Recife (PE)

Eram 8h e toda a bagagem estava arrumada e a moto pronta para ir para a estrada. Agradeceram a hospitalidade e o carinho a eles dispensado pelos rapazes, pelo dono da casa, Sr. Miguel e principalmente pela confiança neles depositada ao permitirem dois viajantes desconhecidos passarem a noite no lugar.

Mal pegaram estrada e o carburador começou a disparar (ainda bem que não estava chovendo). Pararam na estrada e ali mesmo abriram para limparem-no como das outras vezes.

Acontecia que o pistãozinho (dosador da entrada de gasolina) às vezes prendia devido à poeira aspirada (o carburador não tinha filtro de ar).

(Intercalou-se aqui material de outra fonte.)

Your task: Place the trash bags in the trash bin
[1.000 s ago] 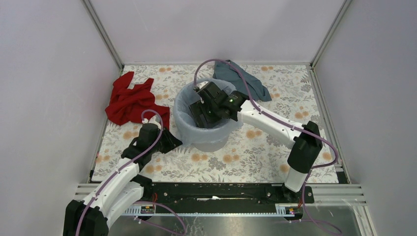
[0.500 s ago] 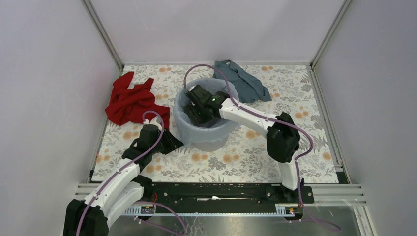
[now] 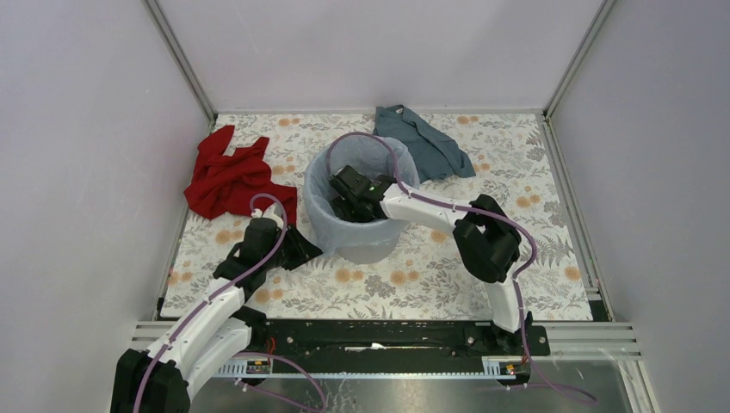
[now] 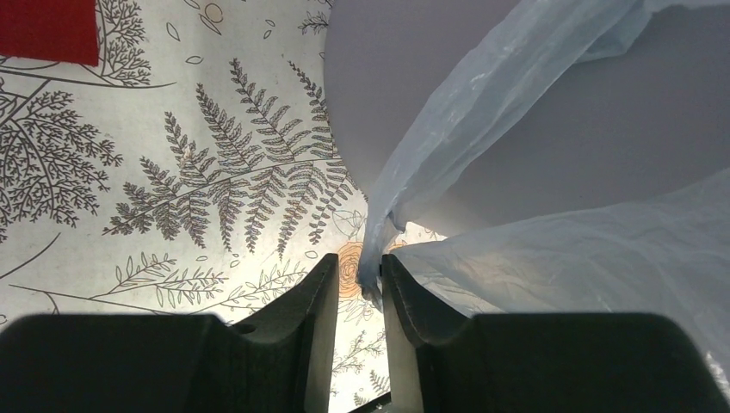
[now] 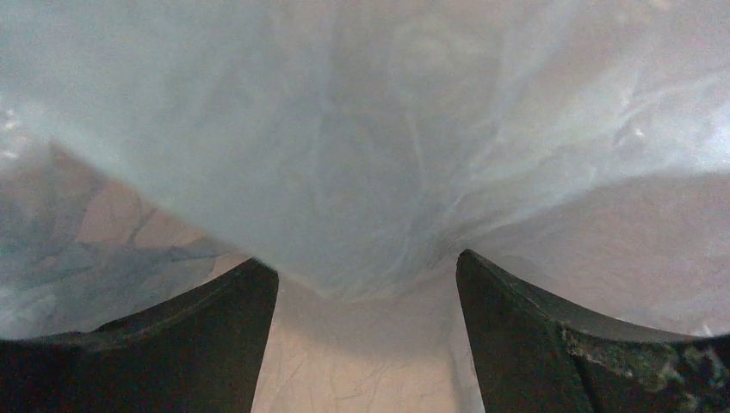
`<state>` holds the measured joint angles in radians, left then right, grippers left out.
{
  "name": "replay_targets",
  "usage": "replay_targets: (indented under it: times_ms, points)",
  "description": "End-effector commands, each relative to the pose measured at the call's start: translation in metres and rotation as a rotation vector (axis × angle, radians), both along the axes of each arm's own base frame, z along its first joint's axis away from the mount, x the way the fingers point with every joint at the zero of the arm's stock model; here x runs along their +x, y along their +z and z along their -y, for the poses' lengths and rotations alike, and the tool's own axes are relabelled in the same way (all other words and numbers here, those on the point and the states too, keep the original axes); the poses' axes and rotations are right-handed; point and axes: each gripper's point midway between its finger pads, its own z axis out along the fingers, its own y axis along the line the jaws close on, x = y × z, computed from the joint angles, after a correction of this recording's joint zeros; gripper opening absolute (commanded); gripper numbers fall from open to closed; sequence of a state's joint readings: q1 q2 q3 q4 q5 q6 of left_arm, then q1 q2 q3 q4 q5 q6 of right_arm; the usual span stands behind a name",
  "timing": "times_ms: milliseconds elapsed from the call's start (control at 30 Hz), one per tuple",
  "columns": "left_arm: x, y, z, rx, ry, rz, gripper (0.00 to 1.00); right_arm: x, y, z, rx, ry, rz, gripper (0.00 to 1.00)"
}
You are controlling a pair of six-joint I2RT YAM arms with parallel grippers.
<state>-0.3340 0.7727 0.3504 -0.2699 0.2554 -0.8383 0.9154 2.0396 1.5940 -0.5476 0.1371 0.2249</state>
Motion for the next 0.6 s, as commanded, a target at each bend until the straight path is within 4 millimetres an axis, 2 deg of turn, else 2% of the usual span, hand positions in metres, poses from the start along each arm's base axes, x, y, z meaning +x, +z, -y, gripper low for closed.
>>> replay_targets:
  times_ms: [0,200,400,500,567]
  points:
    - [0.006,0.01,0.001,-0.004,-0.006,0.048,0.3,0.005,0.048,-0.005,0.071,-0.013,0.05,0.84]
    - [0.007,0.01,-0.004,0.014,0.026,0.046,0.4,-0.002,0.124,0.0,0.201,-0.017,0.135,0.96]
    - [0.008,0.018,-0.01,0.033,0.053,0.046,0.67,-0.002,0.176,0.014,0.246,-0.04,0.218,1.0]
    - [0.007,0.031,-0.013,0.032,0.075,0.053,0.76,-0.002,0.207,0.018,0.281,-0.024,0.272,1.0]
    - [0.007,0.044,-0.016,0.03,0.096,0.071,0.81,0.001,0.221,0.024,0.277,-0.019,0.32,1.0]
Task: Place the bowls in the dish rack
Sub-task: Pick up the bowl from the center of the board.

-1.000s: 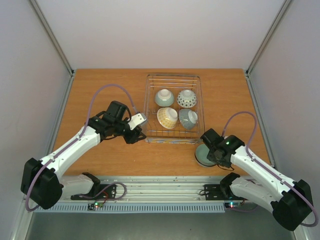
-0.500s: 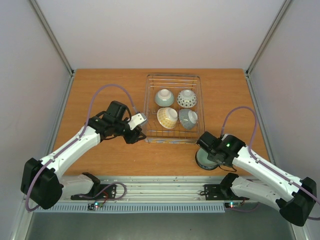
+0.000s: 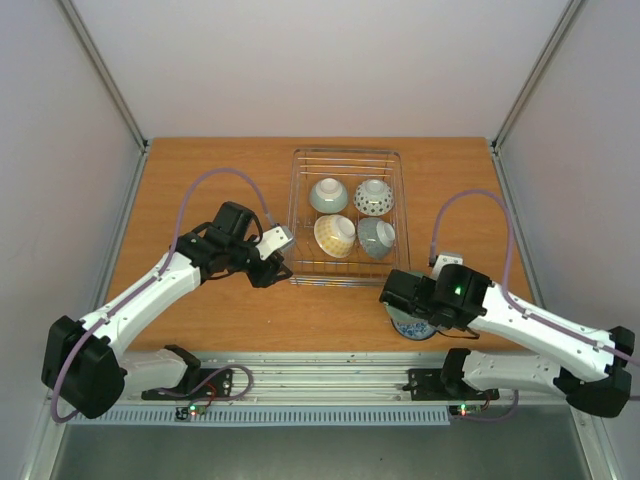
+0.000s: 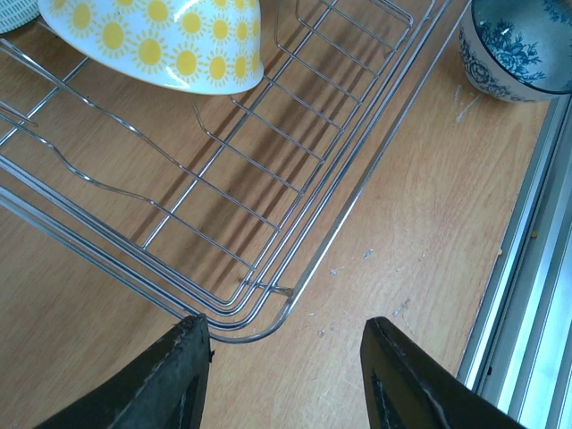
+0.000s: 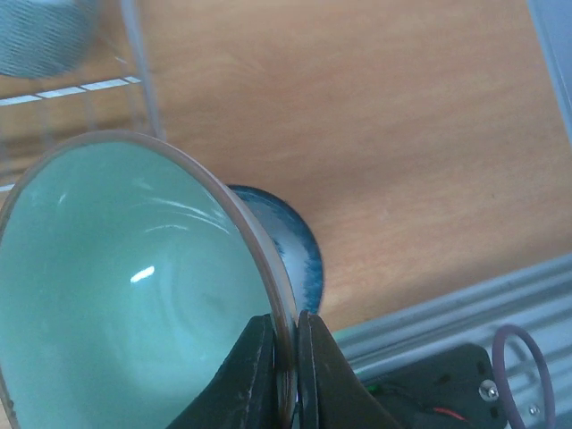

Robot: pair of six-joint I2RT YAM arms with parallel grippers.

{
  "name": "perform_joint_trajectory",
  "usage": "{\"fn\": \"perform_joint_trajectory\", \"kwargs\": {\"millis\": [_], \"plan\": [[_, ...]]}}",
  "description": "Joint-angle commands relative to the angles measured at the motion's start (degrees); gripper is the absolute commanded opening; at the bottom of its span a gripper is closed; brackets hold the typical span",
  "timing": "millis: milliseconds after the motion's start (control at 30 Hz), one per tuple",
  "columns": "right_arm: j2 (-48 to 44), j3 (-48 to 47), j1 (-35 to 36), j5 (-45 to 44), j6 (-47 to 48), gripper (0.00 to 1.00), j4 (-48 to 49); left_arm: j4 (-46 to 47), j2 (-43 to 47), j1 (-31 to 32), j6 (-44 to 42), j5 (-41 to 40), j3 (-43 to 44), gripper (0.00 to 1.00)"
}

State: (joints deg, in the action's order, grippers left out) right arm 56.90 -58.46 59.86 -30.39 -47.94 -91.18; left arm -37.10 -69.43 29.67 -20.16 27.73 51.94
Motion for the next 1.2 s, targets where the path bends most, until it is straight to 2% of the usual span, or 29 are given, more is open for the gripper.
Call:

Então, a poeira aspirada ia se depositando na parede do pistãozinho até prendê-lo na parede do carburador e a molinha de retorno não tinha força suficiente para movimentá-lo de volta, deixando o motor acelerado devido à entrada de muita gasolina. Isso era perigoso porque, quando ele prendia em cima e o motor disparava, se não apertasse logo a embreagem, a moto seguia em alta velocidade.

Quando acabaram de limpar e recolocar o carburador no lugar já eram 10h.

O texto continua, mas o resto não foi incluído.